WORK TASK ▸ Leave every picture out and give back the lines below from the first through the line that holds "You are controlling", exactly as written.

EXERCISE DATA ▸
+ + +
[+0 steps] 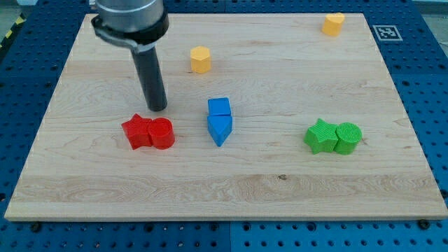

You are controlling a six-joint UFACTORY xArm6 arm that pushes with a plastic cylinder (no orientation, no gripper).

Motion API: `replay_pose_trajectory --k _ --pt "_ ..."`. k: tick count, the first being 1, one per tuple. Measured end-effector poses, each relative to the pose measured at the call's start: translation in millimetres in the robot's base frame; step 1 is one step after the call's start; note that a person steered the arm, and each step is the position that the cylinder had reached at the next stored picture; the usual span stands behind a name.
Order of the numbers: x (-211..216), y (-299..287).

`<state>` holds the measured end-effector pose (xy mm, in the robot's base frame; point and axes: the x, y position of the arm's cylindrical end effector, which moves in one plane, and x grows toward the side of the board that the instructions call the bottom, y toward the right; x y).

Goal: Nudge the red circle right a bit

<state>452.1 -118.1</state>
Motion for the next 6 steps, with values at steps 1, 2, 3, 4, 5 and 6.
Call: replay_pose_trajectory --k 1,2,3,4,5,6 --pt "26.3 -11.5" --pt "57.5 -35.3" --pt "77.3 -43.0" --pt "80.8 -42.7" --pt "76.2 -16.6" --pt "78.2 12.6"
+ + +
THE COMPLETED TASK ▸
[+0 steps] 

You are controlling a six-joint UFACTORY xArm6 arm that pushes with a plastic cylinder (no orientation, no gripper).

This answer has no further content.